Mechanical Data (Package|Pins)
Thermal pad, mechanical data (Package|Pins)
Orderable Information

Thermal Considerations

The underlying thermal limitation for the DLPC34xx controller is that the maximum operating junction temperature (TJ) not be exceeded (this is defined in the Recommended Operating Conditions section).

Some factors that influence TJ are as follows:

  • operating ambient temperature
  • airflow
  • PCB design (including the component layout density and the amount of copper used)
  • power dissipation of the DLPC34xx controller
  • power dissipation of surrounding components

The controller package is designed to primarily extract heat through the power and ground planes of the PCB. Thus, copper content and airflow over the PCB are important factors.
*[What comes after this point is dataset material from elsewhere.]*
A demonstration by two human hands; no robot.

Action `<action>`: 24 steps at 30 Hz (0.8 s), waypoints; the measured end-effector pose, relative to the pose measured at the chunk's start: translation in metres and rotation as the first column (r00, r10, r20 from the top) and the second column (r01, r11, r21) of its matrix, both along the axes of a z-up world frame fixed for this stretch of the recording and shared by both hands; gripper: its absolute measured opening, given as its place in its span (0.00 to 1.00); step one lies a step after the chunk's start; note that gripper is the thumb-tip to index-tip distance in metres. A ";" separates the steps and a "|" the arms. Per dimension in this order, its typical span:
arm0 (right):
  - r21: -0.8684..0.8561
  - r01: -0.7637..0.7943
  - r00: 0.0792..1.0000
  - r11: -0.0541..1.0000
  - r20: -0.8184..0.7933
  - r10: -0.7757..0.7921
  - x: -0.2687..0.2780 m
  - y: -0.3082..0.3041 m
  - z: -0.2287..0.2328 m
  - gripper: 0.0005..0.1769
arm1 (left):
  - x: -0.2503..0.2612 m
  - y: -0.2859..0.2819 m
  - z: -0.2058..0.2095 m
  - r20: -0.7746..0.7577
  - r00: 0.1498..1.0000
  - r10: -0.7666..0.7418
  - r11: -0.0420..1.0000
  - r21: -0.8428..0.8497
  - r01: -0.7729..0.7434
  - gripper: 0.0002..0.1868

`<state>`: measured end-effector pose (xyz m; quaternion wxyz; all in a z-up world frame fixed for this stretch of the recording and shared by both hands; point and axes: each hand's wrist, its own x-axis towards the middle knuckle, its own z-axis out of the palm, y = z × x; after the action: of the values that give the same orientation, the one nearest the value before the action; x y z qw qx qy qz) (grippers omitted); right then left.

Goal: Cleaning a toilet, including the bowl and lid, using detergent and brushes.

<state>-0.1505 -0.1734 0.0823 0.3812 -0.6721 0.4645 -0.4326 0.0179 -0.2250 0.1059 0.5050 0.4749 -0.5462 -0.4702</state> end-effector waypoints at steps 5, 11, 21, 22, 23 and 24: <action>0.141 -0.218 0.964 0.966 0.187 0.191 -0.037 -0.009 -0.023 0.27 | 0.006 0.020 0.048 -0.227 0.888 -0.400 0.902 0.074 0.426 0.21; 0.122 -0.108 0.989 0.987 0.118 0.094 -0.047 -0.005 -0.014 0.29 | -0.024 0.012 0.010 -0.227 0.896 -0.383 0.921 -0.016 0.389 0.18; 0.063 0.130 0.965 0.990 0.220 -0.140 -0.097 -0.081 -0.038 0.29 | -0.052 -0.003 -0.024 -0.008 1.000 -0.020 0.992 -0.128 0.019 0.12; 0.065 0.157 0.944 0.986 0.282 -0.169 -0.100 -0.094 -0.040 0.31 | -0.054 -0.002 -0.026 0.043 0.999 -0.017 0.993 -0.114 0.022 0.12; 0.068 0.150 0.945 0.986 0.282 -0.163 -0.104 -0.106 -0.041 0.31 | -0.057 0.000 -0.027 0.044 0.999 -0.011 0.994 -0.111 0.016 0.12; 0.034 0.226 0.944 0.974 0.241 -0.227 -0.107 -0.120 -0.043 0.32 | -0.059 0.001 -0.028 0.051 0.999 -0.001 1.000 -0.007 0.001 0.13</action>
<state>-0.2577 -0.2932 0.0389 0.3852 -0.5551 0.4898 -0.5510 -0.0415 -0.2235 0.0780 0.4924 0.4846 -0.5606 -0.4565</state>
The recommends maximum operating ambient temperature (TA) is provided primarily as a design target and is based on maximum DLPC34xx controller power dissipation and RθJA at 0 m/s of forced airflow, where RθJA is the thermal resistance of the package as measured using a JEDEC defined standard test PCB with two, 1-oz power planes. This JEDEC test PCB is not necessarily representative of the DLPC34xx controller PCB, so the reported thermal resistance may not be accurate in the actual product application. Although the actual thermal resistance may be different, it is the best information available during the design phase to estimate thermal performance. TI highly recommended that thermal performance be measured and validated after the PCB is designed and the application is built.

To evaluate the thermal performance, measure the top center case temperature under the worse case product scenario (maximum power dissipation, maximum voltage, maximum ambient temperature), and validate the controller does not exceed the maximum recommended case temperature (TC). This specification is based on the measured φJT for the DLPC34xx controller package and provides a relatively accurate correlation to junction temperature.

Take care when measuring this case temperature to prevent accidental cooling of the package surface. TI recommends a small (approximately 40 gauge) thermocouple. Place the bead and thermocouple wire so that they contact the top of the package. Cover the bead and thermocouple wire with a minimal amount of thermally conductive epoxy. Route the wires closely along the package and the board surface to avoid cooling the bead through the wires.